• [REQUIREMENT] Omit the pictures, then reproduce every remaining record exactly.

• [Stored items]
·····
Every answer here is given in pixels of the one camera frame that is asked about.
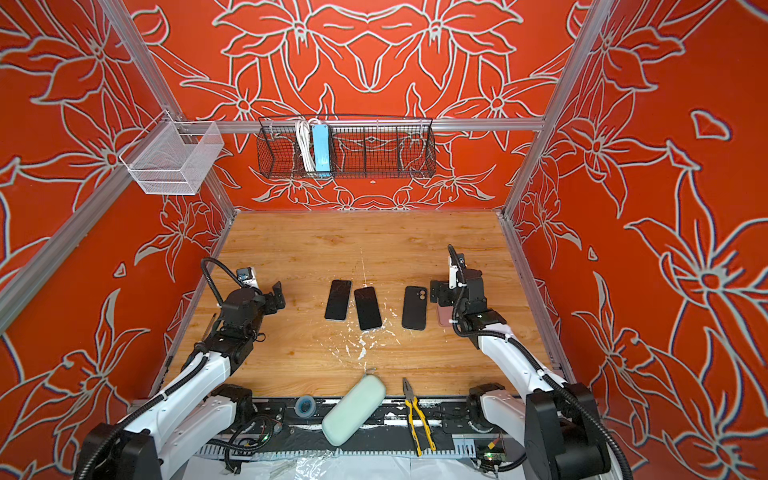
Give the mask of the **black phone case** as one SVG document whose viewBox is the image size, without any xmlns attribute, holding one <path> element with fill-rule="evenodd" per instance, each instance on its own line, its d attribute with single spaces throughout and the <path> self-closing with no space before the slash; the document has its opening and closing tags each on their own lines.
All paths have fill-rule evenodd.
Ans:
<svg viewBox="0 0 768 480">
<path fill-rule="evenodd" d="M 407 286 L 404 291 L 402 327 L 424 331 L 427 323 L 427 305 L 428 292 L 425 287 Z"/>
</svg>

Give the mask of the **pink phone case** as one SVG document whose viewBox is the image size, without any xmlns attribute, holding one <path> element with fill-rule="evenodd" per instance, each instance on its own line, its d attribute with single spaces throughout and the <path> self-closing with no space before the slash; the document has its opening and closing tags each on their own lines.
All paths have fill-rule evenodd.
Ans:
<svg viewBox="0 0 768 480">
<path fill-rule="evenodd" d="M 437 306 L 438 324 L 443 328 L 451 328 L 453 320 L 452 306 Z"/>
</svg>

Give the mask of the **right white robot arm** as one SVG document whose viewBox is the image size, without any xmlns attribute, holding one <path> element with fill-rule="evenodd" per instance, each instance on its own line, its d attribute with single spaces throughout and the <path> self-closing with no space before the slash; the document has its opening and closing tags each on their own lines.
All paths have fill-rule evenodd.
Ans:
<svg viewBox="0 0 768 480">
<path fill-rule="evenodd" d="M 603 424 L 591 390 L 547 368 L 523 345 L 503 316 L 489 307 L 481 271 L 448 249 L 449 277 L 430 294 L 451 310 L 453 332 L 501 370 L 512 388 L 482 385 L 467 403 L 474 424 L 499 428 L 520 448 L 510 460 L 483 452 L 471 465 L 484 474 L 521 470 L 526 479 L 604 479 L 634 474 L 619 442 Z"/>
</svg>

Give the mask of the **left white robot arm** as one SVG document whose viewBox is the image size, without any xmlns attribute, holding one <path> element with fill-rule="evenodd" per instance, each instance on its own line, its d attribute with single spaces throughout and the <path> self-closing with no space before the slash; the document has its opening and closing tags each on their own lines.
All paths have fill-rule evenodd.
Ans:
<svg viewBox="0 0 768 480">
<path fill-rule="evenodd" d="M 286 306 L 281 283 L 262 291 L 249 269 L 230 270 L 201 260 L 203 277 L 219 314 L 197 342 L 180 374 L 115 424 L 87 435 L 77 479 L 170 479 L 220 432 L 256 417 L 249 389 L 228 380 L 263 341 L 265 317 Z"/>
</svg>

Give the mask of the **mint green glasses case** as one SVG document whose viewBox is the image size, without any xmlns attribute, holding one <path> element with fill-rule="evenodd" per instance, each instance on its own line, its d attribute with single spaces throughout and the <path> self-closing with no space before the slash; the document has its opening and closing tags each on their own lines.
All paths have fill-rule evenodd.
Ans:
<svg viewBox="0 0 768 480">
<path fill-rule="evenodd" d="M 334 447 L 346 443 L 379 408 L 386 397 L 384 383 L 365 375 L 323 418 L 322 432 Z"/>
</svg>

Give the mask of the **blue tape roll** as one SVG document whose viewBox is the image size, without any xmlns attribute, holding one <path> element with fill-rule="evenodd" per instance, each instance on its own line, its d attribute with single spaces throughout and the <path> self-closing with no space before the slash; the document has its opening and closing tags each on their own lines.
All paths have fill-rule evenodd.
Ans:
<svg viewBox="0 0 768 480">
<path fill-rule="evenodd" d="M 298 397 L 294 404 L 295 414 L 299 418 L 308 419 L 315 415 L 317 410 L 316 400 L 310 395 Z"/>
</svg>

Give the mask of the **green circuit board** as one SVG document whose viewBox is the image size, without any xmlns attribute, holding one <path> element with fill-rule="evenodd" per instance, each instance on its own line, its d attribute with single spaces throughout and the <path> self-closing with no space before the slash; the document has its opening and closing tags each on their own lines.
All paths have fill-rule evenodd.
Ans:
<svg viewBox="0 0 768 480">
<path fill-rule="evenodd" d="M 503 441 L 500 439 L 481 442 L 477 447 L 477 453 L 479 459 L 482 462 L 490 462 L 496 464 L 507 462 L 506 450 Z"/>
</svg>

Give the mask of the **light blue box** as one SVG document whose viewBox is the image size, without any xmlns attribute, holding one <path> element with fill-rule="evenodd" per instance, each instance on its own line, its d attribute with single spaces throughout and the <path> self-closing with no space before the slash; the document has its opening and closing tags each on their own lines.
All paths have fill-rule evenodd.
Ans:
<svg viewBox="0 0 768 480">
<path fill-rule="evenodd" d="M 313 148 L 315 158 L 315 170 L 321 176 L 328 176 L 331 172 L 330 159 L 330 135 L 327 125 L 318 123 L 312 126 Z"/>
</svg>

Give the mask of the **yellow handled pliers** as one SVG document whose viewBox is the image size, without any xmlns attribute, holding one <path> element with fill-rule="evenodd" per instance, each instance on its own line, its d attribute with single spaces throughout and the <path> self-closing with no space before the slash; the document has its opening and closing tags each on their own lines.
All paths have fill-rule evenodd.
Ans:
<svg viewBox="0 0 768 480">
<path fill-rule="evenodd" d="M 404 394 L 405 405 L 408 408 L 408 427 L 414 444 L 415 453 L 418 457 L 424 455 L 425 452 L 435 453 L 437 451 L 436 444 L 434 442 L 432 431 L 429 422 L 419 406 L 419 399 L 415 395 L 411 383 L 407 378 L 402 379 L 402 388 Z M 423 436 L 426 440 L 426 445 L 421 445 L 421 436 L 418 433 L 418 428 L 423 430 Z"/>
</svg>

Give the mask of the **clear plastic wall bin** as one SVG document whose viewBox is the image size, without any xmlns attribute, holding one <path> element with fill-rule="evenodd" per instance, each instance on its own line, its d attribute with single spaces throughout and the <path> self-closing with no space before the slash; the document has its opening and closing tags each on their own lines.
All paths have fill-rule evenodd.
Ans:
<svg viewBox="0 0 768 480">
<path fill-rule="evenodd" d="M 224 147 L 216 123 L 203 122 L 201 128 L 182 133 L 175 122 L 160 122 L 119 160 L 145 194 L 195 195 Z"/>
</svg>
·····
• [ANSWER BELOW]
Every answer here is given in pixels of the one camera frame that is asked about.
Give the mask of the **black phone case** as one SVG document whose viewBox is the image size, without any xmlns attribute, holding one <path> element with fill-rule="evenodd" per instance, each instance on its own line, its d attribute with single spaces throughout and the <path> self-closing with no space before the slash; the document has its opening and closing tags each on their own lines.
All paths have fill-rule evenodd.
Ans:
<svg viewBox="0 0 768 480">
<path fill-rule="evenodd" d="M 407 286 L 404 291 L 402 327 L 424 331 L 427 323 L 427 305 L 428 292 L 425 287 Z"/>
</svg>

Give the mask of the **pink phone case** as one SVG document whose viewBox is the image size, without any xmlns attribute, holding one <path> element with fill-rule="evenodd" per instance, each instance on its own line, its d attribute with single spaces throughout and the <path> self-closing with no space before the slash; the document has its opening and closing tags each on their own lines.
All paths have fill-rule evenodd.
Ans:
<svg viewBox="0 0 768 480">
<path fill-rule="evenodd" d="M 437 306 L 438 324 L 443 328 L 451 328 L 453 320 L 452 306 Z"/>
</svg>

Give the mask of the **right white robot arm** as one SVG document whose viewBox is the image size, without any xmlns attribute, holding one <path> element with fill-rule="evenodd" per instance, each instance on its own line, its d attribute with single spaces throughout and the <path> self-closing with no space before the slash; the document has its opening and closing tags each on their own lines.
All paths have fill-rule evenodd.
Ans:
<svg viewBox="0 0 768 480">
<path fill-rule="evenodd" d="M 603 424 L 591 390 L 547 368 L 523 345 L 503 316 L 489 307 L 481 271 L 448 249 L 449 277 L 430 294 L 451 310 L 453 332 L 501 370 L 512 388 L 482 385 L 467 403 L 474 424 L 499 428 L 520 448 L 510 460 L 483 452 L 471 465 L 484 474 L 521 470 L 526 479 L 604 479 L 634 474 L 619 442 Z"/>
</svg>

Give the mask of the **left white robot arm** as one SVG document whose viewBox is the image size, without any xmlns attribute, holding one <path> element with fill-rule="evenodd" per instance, each instance on its own line, its d attribute with single spaces throughout and the <path> self-closing with no space before the slash; the document has its opening and closing tags each on their own lines.
All paths have fill-rule evenodd.
Ans:
<svg viewBox="0 0 768 480">
<path fill-rule="evenodd" d="M 286 306 L 281 283 L 262 291 L 249 269 L 230 270 L 201 260 L 203 277 L 219 314 L 197 342 L 180 374 L 115 424 L 87 435 L 77 479 L 170 479 L 220 432 L 256 417 L 249 389 L 228 380 L 263 341 L 265 317 Z"/>
</svg>

Give the mask of the **mint green glasses case** as one SVG document whose viewBox is the image size, without any xmlns attribute, holding one <path> element with fill-rule="evenodd" per instance, each instance on its own line, its d attribute with single spaces throughout and the <path> self-closing with no space before the slash; the document has its opening and closing tags each on their own lines.
All paths have fill-rule evenodd.
Ans:
<svg viewBox="0 0 768 480">
<path fill-rule="evenodd" d="M 334 447 L 346 443 L 379 408 L 386 397 L 384 383 L 365 375 L 323 418 L 322 432 Z"/>
</svg>

Give the mask of the **blue tape roll** as one SVG document whose viewBox is the image size, without any xmlns attribute, holding one <path> element with fill-rule="evenodd" per instance, each instance on its own line, its d attribute with single spaces throughout and the <path> self-closing with no space before the slash; the document has its opening and closing tags each on their own lines.
All paths have fill-rule evenodd.
Ans:
<svg viewBox="0 0 768 480">
<path fill-rule="evenodd" d="M 298 397 L 294 404 L 295 414 L 299 418 L 308 419 L 315 415 L 317 410 L 316 400 L 310 395 Z"/>
</svg>

Give the mask of the **green circuit board** as one SVG document whose viewBox is the image size, without any xmlns attribute, holding one <path> element with fill-rule="evenodd" per instance, each instance on its own line, its d attribute with single spaces throughout and the <path> self-closing with no space before the slash; the document has its opening and closing tags each on their own lines.
All paths have fill-rule evenodd.
Ans:
<svg viewBox="0 0 768 480">
<path fill-rule="evenodd" d="M 503 441 L 500 439 L 481 442 L 477 447 L 477 453 L 479 459 L 482 462 L 490 462 L 496 464 L 507 462 L 506 450 Z"/>
</svg>

Give the mask of the **light blue box** as one SVG document whose viewBox is the image size, without any xmlns attribute, holding one <path> element with fill-rule="evenodd" per instance, each instance on its own line, its d attribute with single spaces throughout and the <path> self-closing with no space before the slash; the document has its opening and closing tags each on their own lines.
All paths have fill-rule evenodd.
Ans:
<svg viewBox="0 0 768 480">
<path fill-rule="evenodd" d="M 313 148 L 315 158 L 315 170 L 321 176 L 328 176 L 331 172 L 330 159 L 330 135 L 327 125 L 318 123 L 312 126 Z"/>
</svg>

Give the mask of the **yellow handled pliers** as one SVG document whose viewBox is the image size, without any xmlns attribute, holding one <path> element with fill-rule="evenodd" per instance, each instance on its own line, its d attribute with single spaces throughout and the <path> self-closing with no space before the slash; the document has its opening and closing tags each on their own lines.
All paths have fill-rule evenodd.
Ans:
<svg viewBox="0 0 768 480">
<path fill-rule="evenodd" d="M 404 394 L 405 405 L 408 408 L 408 427 L 414 444 L 415 453 L 418 457 L 424 455 L 425 452 L 435 453 L 437 451 L 436 444 L 434 442 L 432 431 L 429 422 L 419 406 L 419 399 L 415 395 L 411 383 L 407 378 L 402 379 L 402 388 Z M 423 436 L 426 440 L 426 445 L 421 445 L 421 436 L 418 433 L 418 428 L 423 430 Z"/>
</svg>

Give the mask of the **clear plastic wall bin** as one SVG document whose viewBox is the image size, without any xmlns attribute, holding one <path> element with fill-rule="evenodd" per instance, each instance on its own line, its d attribute with single spaces throughout and the <path> self-closing with no space before the slash; the document has its opening and closing tags each on their own lines.
All paths have fill-rule evenodd.
Ans:
<svg viewBox="0 0 768 480">
<path fill-rule="evenodd" d="M 224 147 L 216 123 L 203 122 L 201 128 L 182 133 L 175 122 L 160 122 L 119 160 L 145 194 L 195 195 Z"/>
</svg>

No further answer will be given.